The year of 2006 wasn’t exactly the golden age of cider in America. The cider industry was still young, with patrons and businesses alike only beginning to recognize the burgeoning potential the fermented beverage had to offer. Cider sales worldwide only amounted to $217 million, less than a third of what it is today. Today, we see this time as a beginning, but living in the era, the prospect of opening a cidery would have been like entering into uncharted territory.

It was into this world that Paul Vander Heide and his family entered into when they decided to open up Vander Mill Cider in their home state of Michigan in 2006.

“It started out as fun, with no real business expectations,” says co-founder Vander Heide. “My in-laws own a cider mill in Northville, Michigan, on the east side of the state, and my wife and I thought it would be a fun business to try in West Michigan.”

The raw materials were definitely there: Michigan’s annual apple production was nearly 21,000 bushels, making it the fifth highest producer in the country.

Located just east of Spring Lake, Vander Mill initially sought to be a casual, local hotspot for the surrounding area. After two years of trial and error, and a fair amount of blood, sweat and tears, Vander Mill began churning out hard cider by the bottle and in kegs to local taprooms.
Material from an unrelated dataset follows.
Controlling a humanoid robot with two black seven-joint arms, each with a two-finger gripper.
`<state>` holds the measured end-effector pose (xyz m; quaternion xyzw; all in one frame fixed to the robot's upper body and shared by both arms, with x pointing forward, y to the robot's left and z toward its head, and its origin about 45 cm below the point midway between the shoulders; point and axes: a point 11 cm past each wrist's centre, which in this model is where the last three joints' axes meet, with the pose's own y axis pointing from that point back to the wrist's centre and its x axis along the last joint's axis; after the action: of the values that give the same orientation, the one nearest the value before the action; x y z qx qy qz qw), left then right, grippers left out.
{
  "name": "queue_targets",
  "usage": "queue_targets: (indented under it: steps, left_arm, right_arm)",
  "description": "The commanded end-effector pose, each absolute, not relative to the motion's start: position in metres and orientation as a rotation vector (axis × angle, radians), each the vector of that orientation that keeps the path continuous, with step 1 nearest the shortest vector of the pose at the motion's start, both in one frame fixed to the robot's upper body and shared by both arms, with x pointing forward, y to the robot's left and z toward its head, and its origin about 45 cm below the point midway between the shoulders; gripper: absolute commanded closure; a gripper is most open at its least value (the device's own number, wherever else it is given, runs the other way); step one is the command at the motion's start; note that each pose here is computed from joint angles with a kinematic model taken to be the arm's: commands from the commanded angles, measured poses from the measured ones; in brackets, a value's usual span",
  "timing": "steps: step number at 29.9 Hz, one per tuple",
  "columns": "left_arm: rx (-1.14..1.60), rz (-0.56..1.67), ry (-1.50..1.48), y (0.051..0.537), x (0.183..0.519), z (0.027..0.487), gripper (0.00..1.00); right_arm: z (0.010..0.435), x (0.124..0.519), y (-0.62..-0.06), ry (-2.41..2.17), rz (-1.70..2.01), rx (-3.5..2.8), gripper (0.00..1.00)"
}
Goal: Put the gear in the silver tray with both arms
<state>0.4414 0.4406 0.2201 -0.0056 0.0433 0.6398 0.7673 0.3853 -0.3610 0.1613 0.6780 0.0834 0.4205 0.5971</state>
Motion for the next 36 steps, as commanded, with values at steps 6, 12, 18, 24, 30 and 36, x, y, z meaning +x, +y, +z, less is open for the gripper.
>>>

Since its humble beginnings, Vander Mill has expanded exponentially, to where they are now offering a core line of six cider, and a rotating selection involving heritage recipes, oak barrel-aging and even the odd brewery collaboration. The Spring Lake location is surrounded by the scenic beauty of an apple orchard, and features a wide selection of edible delectables in addition to their diversity of ciders. The goal of becoming a regional hotspot was quickly surpassed, and today, the sight of Vander Mill cider is a common one throughout the Midwest.

“As the success of the business viability has grown, our passion for high quality and innovative ciders has definitely kept pace,” Vander Heide says. “We realize now that the work we do is impacting the industry and that is really exciting.”

Today, the family venture is undergoing a $4 million expansion to the land of Grand Rapids, where Vander Heide hopes to increase production to over 1.5 million gallons per year, five times the current amount in their new Grand Rapids taproom. Plans are in the works to offer 24 different ciders to fill patrons in the new 4,300 square-foot restaurant.

“We are working with our apple growers, the Dietrich family, to plant one of the largest cider variety orchards in the country,” Vander Heide says. “We are seeing continued interest in dryer and more complex ciders. So it is very exciting to see the increase in the quality awareness of the consumer.”

Currently Vander Mill cider is available in the Midwest, but with plans for such large expansion underway, it won’t be a bit surprising to see their name pop up in a taproom near you in the coming future.